== EXERCISE AIM ==
If a line in the entries below includes "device", show that line.

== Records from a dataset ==
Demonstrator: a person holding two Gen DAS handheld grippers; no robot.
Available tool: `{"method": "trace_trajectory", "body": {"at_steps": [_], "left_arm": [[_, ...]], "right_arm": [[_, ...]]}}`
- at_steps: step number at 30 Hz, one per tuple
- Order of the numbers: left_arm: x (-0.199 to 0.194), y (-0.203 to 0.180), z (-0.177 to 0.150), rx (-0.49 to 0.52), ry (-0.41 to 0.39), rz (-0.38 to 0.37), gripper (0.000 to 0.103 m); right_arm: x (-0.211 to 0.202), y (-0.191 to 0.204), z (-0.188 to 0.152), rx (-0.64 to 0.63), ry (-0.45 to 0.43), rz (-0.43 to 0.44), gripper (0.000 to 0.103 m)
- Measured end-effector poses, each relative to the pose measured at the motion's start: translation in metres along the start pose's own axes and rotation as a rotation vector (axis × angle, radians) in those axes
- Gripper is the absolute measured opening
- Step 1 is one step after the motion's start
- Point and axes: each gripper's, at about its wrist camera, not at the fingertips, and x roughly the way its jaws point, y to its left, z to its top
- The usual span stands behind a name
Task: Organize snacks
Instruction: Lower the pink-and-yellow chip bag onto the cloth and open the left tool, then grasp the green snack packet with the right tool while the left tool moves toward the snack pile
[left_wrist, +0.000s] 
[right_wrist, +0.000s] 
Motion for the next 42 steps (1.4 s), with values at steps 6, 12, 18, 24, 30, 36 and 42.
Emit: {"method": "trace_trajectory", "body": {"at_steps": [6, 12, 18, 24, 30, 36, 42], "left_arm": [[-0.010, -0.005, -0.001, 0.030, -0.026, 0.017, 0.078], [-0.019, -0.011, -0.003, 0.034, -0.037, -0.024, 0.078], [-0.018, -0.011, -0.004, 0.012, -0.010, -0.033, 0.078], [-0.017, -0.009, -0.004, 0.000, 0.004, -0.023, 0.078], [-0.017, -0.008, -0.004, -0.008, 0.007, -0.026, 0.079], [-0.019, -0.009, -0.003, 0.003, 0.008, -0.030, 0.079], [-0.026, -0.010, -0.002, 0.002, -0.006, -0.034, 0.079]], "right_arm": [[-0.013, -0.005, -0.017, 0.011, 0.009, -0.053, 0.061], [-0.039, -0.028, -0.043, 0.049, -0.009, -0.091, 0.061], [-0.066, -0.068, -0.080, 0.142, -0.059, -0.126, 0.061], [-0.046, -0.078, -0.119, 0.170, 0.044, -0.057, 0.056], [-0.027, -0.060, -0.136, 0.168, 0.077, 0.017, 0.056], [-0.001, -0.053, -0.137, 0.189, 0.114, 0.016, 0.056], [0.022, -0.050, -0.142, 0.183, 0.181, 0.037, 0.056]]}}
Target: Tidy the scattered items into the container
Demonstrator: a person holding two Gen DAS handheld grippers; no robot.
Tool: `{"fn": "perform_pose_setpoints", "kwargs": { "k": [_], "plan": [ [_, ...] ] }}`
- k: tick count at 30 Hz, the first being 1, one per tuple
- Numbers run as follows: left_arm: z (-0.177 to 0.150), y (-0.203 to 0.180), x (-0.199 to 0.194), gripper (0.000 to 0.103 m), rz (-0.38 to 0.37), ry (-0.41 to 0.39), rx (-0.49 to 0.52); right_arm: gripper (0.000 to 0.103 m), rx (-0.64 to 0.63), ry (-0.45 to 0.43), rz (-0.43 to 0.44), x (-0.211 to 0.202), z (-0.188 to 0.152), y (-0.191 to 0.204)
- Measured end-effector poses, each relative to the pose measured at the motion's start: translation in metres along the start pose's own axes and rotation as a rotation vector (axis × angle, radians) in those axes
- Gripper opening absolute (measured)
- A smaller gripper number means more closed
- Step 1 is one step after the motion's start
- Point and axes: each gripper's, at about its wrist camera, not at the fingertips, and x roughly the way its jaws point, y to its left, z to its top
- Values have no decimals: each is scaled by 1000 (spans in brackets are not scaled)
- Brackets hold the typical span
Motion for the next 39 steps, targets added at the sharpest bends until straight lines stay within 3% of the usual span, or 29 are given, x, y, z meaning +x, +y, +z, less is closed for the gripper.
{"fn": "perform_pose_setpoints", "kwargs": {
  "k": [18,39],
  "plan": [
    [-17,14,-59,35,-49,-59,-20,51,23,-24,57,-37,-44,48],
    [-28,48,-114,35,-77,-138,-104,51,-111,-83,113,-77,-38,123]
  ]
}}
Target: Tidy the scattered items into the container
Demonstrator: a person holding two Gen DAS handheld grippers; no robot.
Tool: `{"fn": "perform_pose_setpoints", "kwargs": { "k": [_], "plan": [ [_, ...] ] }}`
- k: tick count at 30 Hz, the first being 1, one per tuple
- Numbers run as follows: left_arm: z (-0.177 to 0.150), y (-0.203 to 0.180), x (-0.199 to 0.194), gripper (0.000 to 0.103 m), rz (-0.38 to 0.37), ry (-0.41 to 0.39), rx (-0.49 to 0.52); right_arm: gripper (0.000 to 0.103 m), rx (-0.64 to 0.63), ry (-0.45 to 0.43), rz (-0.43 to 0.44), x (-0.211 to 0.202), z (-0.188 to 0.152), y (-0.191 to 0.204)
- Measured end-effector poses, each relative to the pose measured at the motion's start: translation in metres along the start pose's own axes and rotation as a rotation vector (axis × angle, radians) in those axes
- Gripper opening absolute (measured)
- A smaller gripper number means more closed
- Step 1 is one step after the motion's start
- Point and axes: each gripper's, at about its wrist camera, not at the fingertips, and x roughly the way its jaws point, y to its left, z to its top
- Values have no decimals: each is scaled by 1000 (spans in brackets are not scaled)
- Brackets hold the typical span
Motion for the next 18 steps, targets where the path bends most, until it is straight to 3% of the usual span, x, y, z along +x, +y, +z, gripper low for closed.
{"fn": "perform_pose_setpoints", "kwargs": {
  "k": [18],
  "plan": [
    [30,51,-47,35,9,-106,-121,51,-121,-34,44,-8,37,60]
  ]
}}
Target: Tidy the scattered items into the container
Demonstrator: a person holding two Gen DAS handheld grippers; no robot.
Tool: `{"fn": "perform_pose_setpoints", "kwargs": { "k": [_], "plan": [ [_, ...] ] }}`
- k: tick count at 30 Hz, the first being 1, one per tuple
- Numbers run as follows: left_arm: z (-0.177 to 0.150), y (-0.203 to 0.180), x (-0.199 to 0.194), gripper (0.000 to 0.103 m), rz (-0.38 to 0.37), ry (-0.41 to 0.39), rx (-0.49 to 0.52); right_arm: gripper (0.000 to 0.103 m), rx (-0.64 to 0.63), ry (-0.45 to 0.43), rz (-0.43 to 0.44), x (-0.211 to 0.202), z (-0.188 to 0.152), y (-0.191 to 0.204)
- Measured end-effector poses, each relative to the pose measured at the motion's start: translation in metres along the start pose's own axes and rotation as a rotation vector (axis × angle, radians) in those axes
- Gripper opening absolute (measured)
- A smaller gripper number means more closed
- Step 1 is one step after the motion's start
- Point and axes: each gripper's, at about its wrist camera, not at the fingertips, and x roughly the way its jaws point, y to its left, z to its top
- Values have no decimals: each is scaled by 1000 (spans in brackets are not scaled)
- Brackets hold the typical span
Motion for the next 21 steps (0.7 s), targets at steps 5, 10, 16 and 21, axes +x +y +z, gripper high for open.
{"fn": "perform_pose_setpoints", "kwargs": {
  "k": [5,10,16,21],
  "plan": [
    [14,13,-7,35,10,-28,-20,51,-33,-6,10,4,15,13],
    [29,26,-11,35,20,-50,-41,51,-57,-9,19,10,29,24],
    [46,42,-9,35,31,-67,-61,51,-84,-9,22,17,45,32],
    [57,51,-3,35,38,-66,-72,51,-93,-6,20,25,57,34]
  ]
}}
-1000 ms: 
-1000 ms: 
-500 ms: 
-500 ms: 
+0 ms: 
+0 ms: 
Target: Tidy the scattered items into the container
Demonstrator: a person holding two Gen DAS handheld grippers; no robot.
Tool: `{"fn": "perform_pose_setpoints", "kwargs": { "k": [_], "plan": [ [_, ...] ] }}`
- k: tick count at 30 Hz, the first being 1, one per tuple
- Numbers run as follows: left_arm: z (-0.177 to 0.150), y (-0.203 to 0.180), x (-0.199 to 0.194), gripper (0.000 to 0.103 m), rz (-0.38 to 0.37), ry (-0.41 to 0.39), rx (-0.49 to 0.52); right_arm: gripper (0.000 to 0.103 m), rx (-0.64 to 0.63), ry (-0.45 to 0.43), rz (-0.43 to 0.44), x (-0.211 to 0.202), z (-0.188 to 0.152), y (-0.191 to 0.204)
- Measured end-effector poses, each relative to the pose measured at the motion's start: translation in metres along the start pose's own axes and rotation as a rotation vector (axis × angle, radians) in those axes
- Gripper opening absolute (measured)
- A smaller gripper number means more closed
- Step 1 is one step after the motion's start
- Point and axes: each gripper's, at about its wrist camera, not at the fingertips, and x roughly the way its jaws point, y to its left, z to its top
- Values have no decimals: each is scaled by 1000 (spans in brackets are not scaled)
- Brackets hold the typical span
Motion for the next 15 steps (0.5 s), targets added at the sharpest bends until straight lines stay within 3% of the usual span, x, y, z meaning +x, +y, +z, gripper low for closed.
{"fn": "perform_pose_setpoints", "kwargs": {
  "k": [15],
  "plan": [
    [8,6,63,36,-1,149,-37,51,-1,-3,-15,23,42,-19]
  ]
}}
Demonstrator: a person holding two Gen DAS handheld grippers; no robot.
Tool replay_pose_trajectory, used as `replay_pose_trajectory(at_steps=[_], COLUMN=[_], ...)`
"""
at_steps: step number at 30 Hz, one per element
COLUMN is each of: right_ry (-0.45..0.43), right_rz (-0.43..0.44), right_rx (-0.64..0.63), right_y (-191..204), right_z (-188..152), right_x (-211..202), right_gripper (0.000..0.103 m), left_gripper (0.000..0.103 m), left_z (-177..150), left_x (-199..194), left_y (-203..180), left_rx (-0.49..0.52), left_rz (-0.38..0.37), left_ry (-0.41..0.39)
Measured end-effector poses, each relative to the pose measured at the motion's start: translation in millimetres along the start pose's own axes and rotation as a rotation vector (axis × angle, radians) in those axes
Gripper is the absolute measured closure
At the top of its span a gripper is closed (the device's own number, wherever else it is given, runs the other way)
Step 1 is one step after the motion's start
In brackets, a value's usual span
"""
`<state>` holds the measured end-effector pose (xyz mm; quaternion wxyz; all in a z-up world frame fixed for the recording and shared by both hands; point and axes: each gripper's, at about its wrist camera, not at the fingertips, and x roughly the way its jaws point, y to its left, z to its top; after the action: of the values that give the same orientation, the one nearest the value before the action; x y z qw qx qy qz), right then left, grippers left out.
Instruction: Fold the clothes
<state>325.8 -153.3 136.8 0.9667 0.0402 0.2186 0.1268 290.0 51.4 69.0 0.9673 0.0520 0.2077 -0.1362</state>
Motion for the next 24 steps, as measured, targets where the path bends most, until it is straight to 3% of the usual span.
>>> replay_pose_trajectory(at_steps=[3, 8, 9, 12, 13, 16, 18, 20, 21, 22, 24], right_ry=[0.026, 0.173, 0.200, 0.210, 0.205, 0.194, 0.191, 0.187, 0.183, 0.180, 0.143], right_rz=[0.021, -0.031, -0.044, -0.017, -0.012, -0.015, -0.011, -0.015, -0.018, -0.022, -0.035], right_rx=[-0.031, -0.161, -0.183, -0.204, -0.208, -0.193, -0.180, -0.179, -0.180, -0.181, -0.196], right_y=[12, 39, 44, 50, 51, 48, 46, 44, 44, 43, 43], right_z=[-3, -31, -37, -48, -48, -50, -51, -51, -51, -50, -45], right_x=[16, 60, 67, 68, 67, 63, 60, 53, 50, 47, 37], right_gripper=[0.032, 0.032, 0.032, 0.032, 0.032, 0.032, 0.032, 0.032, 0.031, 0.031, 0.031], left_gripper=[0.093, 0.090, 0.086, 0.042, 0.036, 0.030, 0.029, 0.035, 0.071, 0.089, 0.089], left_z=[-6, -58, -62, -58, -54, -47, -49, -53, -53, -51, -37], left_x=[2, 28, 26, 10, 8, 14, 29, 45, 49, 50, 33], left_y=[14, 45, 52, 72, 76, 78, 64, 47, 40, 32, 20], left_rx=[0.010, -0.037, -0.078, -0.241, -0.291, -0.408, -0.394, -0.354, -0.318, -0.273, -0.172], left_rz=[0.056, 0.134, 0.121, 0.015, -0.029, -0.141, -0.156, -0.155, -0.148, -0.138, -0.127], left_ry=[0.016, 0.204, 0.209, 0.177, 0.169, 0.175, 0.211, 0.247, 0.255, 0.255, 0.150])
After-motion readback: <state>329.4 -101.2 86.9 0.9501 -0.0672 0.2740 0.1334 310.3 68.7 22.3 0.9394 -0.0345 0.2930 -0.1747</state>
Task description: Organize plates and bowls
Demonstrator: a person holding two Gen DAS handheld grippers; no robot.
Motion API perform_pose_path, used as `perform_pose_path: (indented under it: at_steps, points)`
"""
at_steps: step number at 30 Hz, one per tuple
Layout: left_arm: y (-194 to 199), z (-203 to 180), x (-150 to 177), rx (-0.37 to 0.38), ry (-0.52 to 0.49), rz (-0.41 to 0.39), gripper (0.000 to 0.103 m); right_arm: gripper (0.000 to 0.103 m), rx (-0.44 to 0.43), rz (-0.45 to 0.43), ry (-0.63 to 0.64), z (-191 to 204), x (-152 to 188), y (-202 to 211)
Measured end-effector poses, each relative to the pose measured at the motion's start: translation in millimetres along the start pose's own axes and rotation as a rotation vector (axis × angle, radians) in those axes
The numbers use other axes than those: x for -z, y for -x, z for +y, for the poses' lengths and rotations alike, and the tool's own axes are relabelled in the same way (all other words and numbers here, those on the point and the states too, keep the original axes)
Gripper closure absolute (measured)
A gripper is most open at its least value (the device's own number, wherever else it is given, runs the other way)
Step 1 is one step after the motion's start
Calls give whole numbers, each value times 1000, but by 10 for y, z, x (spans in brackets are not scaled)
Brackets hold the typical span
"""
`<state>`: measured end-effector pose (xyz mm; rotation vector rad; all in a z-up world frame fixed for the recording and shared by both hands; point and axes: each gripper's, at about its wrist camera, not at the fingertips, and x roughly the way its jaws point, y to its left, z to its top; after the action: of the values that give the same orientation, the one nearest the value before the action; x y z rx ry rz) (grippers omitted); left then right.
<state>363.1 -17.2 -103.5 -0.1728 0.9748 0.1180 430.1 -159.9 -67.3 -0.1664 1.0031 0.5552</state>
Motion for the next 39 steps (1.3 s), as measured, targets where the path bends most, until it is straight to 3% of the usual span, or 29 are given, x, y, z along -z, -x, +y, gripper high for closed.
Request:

== RESULT ==
At the top of its span a gripper is closed (the device's own number, wherever else it is given, runs the other way)
A gripper is most open at its least value (the device's own number, wherever else it is given, runs the other way)

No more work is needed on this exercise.